Figure 4. Effect of anti-EGFR-targeted therapies on cell cycle progression in TNBC cell lines

Cells were treated for 48 h with 10 μg/ml of cetuximab (CX) or panitumumab (PN) and 5 μM of erlotinib (ERLO) or gefitinib (GEF) and stained with propidium iodide. Fluorescence was analyzed for cell cycle distribution by flow cytometry. The results are the mean values of three independent experiments. *p<0.05 for comparison between cells treated and cells untreated (CLTR) using Student's t-test.

Figure 5. Apoptotic effect of anti-EGFR-targeted therapies in TNBC cell lines

Cells were treated for 48 h with 10 μg/ml of cetuximab (CX) or panitumumab (PN) and 5 μM of erlotinib (ERLO) or gefitinib (GEF). Analysis of apoptosis was performed by both Annexin V-FITC and propidium iodide staining. Quantification of positive cells was evaluated by flow cytometry, and apoptotic cells were expressed as a percentage of total cell number. The data represent the mean values ± SEM of triplicate experiments. *p<0.05 for comparison between treated cells and untreated cells (CLTR) using Student's t-test.

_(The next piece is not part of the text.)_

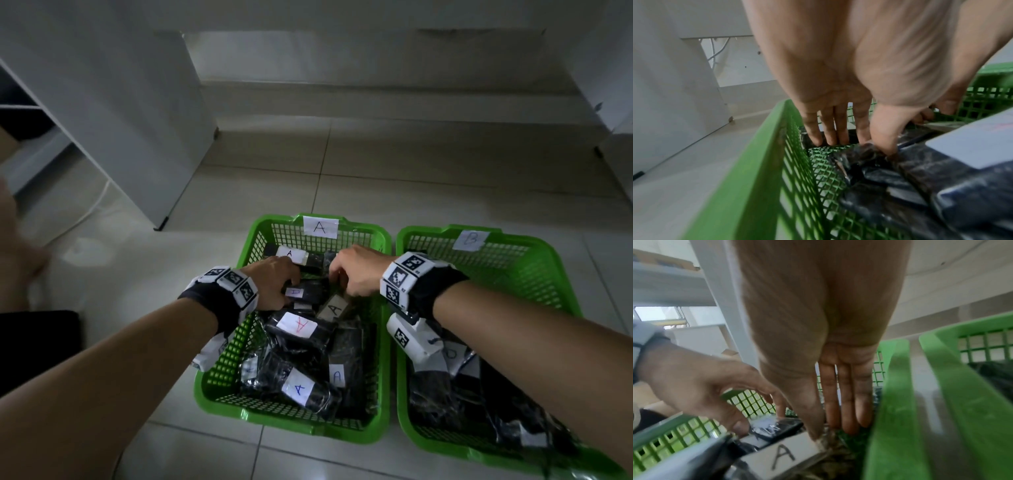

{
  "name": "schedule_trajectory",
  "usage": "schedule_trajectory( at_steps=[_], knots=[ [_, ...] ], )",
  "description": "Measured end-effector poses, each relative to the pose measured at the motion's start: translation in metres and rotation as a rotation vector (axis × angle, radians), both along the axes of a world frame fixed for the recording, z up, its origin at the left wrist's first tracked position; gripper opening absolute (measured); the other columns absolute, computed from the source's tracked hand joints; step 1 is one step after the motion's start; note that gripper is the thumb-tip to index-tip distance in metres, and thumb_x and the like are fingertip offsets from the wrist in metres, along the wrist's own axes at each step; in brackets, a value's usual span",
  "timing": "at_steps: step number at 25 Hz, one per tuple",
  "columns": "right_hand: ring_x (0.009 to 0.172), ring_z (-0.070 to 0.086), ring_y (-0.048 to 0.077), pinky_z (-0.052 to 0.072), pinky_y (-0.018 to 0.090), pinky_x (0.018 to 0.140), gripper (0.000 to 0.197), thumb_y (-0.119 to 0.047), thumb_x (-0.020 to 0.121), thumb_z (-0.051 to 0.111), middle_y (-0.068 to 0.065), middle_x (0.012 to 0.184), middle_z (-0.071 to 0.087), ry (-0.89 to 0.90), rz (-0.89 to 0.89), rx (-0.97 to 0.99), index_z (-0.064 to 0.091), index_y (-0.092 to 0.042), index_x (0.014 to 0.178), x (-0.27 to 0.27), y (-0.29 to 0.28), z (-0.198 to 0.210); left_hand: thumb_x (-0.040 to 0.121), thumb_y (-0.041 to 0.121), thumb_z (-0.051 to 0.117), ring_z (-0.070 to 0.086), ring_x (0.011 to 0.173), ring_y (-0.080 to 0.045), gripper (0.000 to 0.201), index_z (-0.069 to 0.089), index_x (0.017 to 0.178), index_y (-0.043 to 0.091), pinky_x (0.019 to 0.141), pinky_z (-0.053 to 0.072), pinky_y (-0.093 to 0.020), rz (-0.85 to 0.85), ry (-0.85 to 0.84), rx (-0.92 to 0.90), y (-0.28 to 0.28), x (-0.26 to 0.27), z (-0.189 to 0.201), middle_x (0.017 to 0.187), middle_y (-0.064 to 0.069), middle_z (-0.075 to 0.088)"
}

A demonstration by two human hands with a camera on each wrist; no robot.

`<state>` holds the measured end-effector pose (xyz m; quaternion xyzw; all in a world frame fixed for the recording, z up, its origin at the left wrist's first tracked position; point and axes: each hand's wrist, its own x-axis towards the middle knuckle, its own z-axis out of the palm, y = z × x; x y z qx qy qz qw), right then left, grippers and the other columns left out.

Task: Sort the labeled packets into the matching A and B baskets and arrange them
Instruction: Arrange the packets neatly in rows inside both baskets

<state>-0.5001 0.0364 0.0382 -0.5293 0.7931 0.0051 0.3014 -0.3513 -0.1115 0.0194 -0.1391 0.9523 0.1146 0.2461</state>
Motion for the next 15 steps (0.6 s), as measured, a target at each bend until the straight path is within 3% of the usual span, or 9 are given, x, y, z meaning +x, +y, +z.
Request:
schedule_trajectory(
  at_steps=[2, 4, 6, 8, 10, 12, 13, 15],
  knots=[
    [0.102, 0.063, 0.022, 0.049, 0.029, 0.077, 0.048, -0.005, 0.081, 0.077, 0.001, 0.121, 0.066, -0.006, 0.036, 0.056, 0.069, -0.019, 0.127, 0.001, -0.002, 0.0, 0.086, 0.034, 0.066, 0.059, 0.103, -0.021, 0.035, 0.059, 0.117, 0.021, 0.085, 0.048, -0.026, 0.027, -0.043, 0.004, -0.002, 0.002, 0.004, 0.118, 0.0, 0.061],
    [0.103, 0.065, 0.025, 0.054, 0.033, 0.078, 0.048, -0.013, 0.077, 0.083, 0.004, 0.119, 0.068, 0.036, 0.116, 0.12, 0.069, -0.016, 0.123, 0.002, 0.0, -0.002, 0.08, 0.038, 0.069, 0.059, 0.092, -0.02, 0.042, 0.052, 0.115, 0.023, 0.079, 0.051, -0.029, 0.065, -0.061, 0.013, -0.004, 0.005, 0.009, 0.109, 0.0, 0.063],
    [0.097, 0.063, 0.024, 0.05, 0.031, 0.069, 0.047, -0.02, 0.071, 0.089, 0.005, 0.111, 0.067, 0.047, 0.159, 0.12, 0.067, -0.013, 0.111, 0.001, 0.005, -0.005, 0.076, 0.038, 0.07, 0.061, 0.089, -0.019, 0.044, 0.052, 0.113, 0.023, 0.078, 0.053, -0.031, 0.069, -0.084, -0.001, -0.005, 0.006, 0.013, 0.099, 0.003, 0.062],
    [0.086, 0.057, 0.017, 0.039, 0.025, 0.057, 0.046, -0.022, 0.065, 0.094, 0.0, 0.1, 0.063, 0.0, 0.128, 0.076, 0.065, -0.014, 0.1, -0.004, 0.009, -0.004, 0.079, 0.035, 0.069, 0.064, 0.09, -0.02, 0.035, 0.059, 0.109, 0.021, 0.077, 0.054, -0.03, 0.066, -0.104, -0.027, -0.003, 0.007, 0.016, 0.095, 0.003, 0.063],
    [0.077, 0.053, 0.013, 0.036, 0.023, 0.053, 0.046, -0.025, 0.06, 0.097, -0.006, 0.088, 0.06, -0.071, 0.086, 0.061, 0.066, -0.013, 0.093, -0.011, 0.01, 0.001, 0.083, 0.03, 0.066, 0.064, 0.101, -0.023, 0.04, 0.057, 0.122, 0.021, 0.085, 0.054, -0.032, 0.15, -0.112, 0.058, 0.001, 0.009, 0.016, 0.11, 0.0, 0.066],
    [0.08, 0.056, 0.014, 0.044, 0.025, 0.059, 0.046, -0.026, 0.059, 0.097, -0.007, 0.087, 0.063, -0.185, 0.048, 0.083, 0.068, -0.016, 0.094, -0.017, 0.01, 0.009, 0.087, 0.026, 0.063, 0.058, 0.114, -0.021, 0.057, 0.046, 0.142, 0.026, 0.096, 0.049, -0.034, 0.257, -0.137, 0.175, 0.007, 0.009, 0.016, 0.132, 0.001, 0.057],
    [0.083, 0.06, 0.015, 0.049, 0.027, 0.065, 0.043, -0.024, 0.061, 0.096, -0.006, 0.09, 0.067, -0.273, 0.009, 0.091, 0.07, -0.019, 0.095, -0.02, 0.009, 0.012, 0.087, 0.024, 0.063, 0.058, 0.113, -0.02, 0.059, 0.045, 0.142, 0.029, 0.097, 0.048, -0.035, 0.283, -0.133, 0.223, 0.009, 0.009, 0.016, 0.134, 0.001, 0.056],
    [0.08, 0.068, 0.02, 0.056, 0.033, 0.068, 0.03, -0.014, 0.067, 0.091, 0.002, 0.093, 0.073, -0.453, -0.075, 0.086, 0.074, -0.021, 0.092, -0.03, 0.006, 0.017, 0.081, 0.018, 0.067, 0.06, 0.104, -0.018, 0.051, 0.056, 0.127, 0.036, 0.09, 0.05, -0.034, 0.293, -0.107, 0.295, 0.006, 0.008, 0.015, 0.122, 0.002, 0.062]
  ],
)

Figure 6. Profiles of differentially expressed genes in TNBC cell lines used in this study

The data are presented in heat map format combined to hierarchical clustering. Each row represents a gene, and each column represents a cell line and treatments. The expression of each gene is relative to the mean gene expression in all cell lines and is illustrated according to a color scale from green to red. Genes in red and green indicate expression above and below the median, respectively. Cell lines were exposed for 48 h to 5 μM of erlotinib (erlo) or gefitinib (gef) and/or 10 μg/ml of cetuximab (cx) or panitumumab (pn). Two independent experiments were performed; 1-1′: untreated cells; 2-2′: cx; 3-3′: pn; 4-4′: erlo; 5-5′: erlo + cx; 6-6′: erlo + pn; 7-7′: gef; 8-8′: gef + cx; 9-9′: gef + pn.

Figure 7. A suggested algorithm for predicting the response to treatment with a combination of dual EGFR inhibitory agents according to EGFR, KRAS and PTEN status

mAbs: monoclonal antibodies; EGFR-TKIs: tyrosine kinase inhibitors; wt: wild-type; mut: mutated; amp: amplification.